Tell us about yourself—where did you/do you go to school, where are you from and what brought you to Peppercomm?

Hellooo! My name is Grace Lucas and I recently graduated from the College of Charleston with degrees in sociology and hospitality and tourism management. I was a 4-year varsity student-athlete on the sailing team, where we were National Champions two years in a row. I have always had a passion for travel and putting myself outside my comfort zone, which I was lucky enough to continue by studying abroad in Australia during my time at CofC.  It took me forever to answer the question, “what are you going to major in?”, because I’m the kind of person who is interested in almost everything and is always willing to try something new. I’m happy to say that sociology and hospitality were great choices for me because they apply to so many industries and things in the working world. I always knew that I wanted to work closely with clients, learn about new and different things, and surround myself by inspiring, hard-working people. These are all things that lead me to Peppercomm.

Peppercomm and I were introduced in a way, not so different from a blind date. At the risk of giving T.M.I. (too much information), I was getting a massage that I received as a birthday present, by a family friend. She always claimed to be extremely intuitive and be able to sense things through her sense of touch. As I told her a little about myself and what I was looking for, she stopped me and told me about a company called Peppercomm and that it would be perfect for me. A few days later, I checked out the website and instantly felt a connection. Love at first sight via the web, what else is new these days?

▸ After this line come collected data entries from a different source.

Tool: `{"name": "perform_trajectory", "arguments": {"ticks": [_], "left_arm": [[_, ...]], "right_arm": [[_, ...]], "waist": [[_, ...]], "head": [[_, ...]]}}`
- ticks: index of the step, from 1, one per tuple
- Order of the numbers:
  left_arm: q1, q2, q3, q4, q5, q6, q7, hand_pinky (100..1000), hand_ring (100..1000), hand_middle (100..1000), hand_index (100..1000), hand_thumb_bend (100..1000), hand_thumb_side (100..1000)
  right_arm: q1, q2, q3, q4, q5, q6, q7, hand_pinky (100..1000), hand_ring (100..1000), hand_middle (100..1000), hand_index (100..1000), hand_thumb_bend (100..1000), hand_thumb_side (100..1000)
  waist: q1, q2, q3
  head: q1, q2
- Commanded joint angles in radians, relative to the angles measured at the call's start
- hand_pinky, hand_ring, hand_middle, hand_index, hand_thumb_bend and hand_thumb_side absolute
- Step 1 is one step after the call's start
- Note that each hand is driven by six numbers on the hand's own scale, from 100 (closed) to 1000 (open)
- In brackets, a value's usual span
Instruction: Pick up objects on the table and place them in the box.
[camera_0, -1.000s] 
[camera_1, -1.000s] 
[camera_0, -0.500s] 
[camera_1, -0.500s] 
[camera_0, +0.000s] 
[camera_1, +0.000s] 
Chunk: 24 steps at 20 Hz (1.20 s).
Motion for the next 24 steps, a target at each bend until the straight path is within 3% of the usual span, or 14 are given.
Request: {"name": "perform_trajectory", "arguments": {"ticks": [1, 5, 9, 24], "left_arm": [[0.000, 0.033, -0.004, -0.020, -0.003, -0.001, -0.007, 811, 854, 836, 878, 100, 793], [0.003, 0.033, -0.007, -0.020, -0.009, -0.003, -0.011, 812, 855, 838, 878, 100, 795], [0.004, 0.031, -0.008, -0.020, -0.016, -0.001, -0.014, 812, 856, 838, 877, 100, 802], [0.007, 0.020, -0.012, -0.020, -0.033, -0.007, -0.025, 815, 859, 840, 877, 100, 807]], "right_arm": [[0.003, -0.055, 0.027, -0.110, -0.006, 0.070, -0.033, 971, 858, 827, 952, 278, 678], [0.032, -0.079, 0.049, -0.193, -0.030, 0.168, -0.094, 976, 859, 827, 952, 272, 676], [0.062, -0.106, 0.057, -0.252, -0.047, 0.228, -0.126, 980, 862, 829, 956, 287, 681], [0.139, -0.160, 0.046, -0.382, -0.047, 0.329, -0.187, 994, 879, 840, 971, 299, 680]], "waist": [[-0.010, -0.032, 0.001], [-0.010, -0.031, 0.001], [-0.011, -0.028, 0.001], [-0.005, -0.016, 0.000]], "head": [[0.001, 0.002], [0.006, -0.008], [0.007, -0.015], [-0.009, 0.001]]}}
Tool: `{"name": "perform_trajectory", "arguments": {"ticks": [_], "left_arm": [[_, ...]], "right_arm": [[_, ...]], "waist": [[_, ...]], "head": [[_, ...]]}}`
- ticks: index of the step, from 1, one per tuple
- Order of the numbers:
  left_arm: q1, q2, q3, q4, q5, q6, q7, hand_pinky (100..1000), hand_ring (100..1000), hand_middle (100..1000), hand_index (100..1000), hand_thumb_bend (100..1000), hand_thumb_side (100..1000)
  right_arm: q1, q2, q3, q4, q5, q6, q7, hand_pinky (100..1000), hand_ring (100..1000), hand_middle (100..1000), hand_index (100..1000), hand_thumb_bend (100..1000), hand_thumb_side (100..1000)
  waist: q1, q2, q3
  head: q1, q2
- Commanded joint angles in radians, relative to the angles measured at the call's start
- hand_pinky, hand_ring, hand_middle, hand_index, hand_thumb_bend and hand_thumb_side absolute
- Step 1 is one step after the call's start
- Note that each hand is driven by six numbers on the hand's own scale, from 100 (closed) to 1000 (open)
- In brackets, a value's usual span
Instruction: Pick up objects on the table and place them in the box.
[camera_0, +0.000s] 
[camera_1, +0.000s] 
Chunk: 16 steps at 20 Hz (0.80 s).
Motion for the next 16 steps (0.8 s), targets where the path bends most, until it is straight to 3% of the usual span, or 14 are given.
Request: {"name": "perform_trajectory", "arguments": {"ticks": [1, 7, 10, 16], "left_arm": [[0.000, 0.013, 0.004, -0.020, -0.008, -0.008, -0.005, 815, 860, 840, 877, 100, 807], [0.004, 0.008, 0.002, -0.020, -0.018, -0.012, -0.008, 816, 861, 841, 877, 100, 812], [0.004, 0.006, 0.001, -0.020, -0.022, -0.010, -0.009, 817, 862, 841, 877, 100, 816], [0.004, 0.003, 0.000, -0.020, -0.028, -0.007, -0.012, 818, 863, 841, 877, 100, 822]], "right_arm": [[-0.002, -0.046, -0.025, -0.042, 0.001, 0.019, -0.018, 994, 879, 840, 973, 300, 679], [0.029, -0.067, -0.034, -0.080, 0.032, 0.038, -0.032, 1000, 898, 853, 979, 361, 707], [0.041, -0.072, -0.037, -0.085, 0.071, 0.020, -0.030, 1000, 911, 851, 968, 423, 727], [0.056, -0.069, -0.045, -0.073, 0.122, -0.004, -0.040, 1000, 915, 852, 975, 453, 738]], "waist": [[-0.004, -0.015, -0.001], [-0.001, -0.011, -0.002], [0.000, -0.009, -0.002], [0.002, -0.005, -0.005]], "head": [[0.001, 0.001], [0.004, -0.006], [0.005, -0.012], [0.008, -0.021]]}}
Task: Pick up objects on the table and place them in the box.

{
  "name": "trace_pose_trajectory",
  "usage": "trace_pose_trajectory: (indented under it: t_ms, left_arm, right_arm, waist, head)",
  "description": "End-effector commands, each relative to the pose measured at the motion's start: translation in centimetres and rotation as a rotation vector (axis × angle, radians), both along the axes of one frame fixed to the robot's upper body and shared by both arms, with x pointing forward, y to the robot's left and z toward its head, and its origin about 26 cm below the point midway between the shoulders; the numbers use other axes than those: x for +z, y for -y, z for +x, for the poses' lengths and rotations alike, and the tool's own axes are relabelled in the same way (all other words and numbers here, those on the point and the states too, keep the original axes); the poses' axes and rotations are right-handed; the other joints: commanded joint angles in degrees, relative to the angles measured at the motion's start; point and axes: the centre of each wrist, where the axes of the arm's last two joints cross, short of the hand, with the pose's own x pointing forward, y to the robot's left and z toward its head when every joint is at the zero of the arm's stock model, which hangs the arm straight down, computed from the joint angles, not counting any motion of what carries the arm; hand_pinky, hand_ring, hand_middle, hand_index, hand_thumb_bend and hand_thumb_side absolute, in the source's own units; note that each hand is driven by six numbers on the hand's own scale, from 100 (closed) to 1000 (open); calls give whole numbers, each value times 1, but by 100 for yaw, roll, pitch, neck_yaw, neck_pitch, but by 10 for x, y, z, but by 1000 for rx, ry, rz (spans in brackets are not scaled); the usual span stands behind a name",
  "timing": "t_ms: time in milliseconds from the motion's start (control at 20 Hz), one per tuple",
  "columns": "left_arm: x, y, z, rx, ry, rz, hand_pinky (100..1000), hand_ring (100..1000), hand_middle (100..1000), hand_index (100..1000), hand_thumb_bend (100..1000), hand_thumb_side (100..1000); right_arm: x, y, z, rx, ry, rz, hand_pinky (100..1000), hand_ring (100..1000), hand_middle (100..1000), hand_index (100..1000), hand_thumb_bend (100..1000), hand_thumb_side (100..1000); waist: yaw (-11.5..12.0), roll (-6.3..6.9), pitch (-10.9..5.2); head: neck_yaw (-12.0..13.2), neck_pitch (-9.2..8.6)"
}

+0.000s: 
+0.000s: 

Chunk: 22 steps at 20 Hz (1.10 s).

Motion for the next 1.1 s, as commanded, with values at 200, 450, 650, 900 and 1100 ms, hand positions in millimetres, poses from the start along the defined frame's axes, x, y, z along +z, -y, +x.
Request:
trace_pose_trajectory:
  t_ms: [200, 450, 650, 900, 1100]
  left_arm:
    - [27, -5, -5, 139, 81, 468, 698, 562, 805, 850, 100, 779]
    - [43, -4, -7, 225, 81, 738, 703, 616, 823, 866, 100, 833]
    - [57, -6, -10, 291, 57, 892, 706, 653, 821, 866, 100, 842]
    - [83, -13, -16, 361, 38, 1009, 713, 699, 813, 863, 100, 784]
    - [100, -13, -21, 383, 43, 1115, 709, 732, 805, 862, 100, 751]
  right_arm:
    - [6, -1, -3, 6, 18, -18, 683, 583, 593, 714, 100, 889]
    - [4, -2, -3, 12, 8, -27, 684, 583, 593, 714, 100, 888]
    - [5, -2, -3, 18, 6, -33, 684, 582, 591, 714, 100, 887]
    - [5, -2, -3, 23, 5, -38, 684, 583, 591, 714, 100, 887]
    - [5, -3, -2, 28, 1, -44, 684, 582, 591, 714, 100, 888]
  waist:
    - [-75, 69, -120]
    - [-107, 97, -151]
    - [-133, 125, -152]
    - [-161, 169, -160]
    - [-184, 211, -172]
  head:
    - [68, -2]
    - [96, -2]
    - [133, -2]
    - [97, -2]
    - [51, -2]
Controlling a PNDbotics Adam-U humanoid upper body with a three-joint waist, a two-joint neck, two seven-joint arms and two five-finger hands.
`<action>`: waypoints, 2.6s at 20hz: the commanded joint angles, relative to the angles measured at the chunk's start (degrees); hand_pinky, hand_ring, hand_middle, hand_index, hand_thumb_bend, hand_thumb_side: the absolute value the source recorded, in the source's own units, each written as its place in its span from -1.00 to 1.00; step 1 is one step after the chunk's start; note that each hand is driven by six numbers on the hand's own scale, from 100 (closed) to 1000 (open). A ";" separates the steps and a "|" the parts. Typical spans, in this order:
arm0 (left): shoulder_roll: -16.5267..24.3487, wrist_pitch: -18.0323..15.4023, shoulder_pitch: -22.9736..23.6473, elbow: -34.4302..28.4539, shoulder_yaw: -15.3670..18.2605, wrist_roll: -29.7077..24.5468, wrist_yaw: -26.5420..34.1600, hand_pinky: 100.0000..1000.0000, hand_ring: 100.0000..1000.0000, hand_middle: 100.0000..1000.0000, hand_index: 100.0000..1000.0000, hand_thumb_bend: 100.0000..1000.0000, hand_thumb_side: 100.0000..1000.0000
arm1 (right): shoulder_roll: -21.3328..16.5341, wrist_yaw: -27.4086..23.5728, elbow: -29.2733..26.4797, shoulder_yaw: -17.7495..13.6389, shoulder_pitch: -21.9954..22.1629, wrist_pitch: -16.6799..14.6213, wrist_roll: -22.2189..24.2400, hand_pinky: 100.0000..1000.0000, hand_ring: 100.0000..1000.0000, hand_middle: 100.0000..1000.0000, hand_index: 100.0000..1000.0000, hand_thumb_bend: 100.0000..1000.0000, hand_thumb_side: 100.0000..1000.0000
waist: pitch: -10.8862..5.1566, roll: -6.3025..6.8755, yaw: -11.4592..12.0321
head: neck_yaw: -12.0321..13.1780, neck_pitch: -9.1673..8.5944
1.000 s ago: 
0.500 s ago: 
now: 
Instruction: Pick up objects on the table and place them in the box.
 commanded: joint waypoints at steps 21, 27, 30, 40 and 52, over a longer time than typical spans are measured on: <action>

What sparked my interest in Peppercomm was the culture and their ability to be a “diamond in the rough” in a city filled with so much noise, commotion, and intensity. Peppercomm focuses on the fun, detailed, and unique aspects in their clients and employees. It strives to fully understand their clients and their clients’ message. The company allowed me to feel confident in my unique degrees that focus on understanding people and how they work, my worldly experiences, and my optimistic personality. In my opinion, it was a perfect fit!

What area of the industry do you find the most appealing and why?

I am a bit biased when it comes to this question because I’m so new to public relations and communications. Right off the bat, I would say that I am most interested in the consumer area of the industry. After studying sociology and hospitality/tourism management, I have developed a sense of understanding people, what they want, and why they want it; therefore, consumer appeals to me because I feel like I have experience and an understanding of it. Luckily, I have a variety of clients in different areas here at Peppercomm, so I hope to learn more and branch out in different areas of the industry to see what else is out there.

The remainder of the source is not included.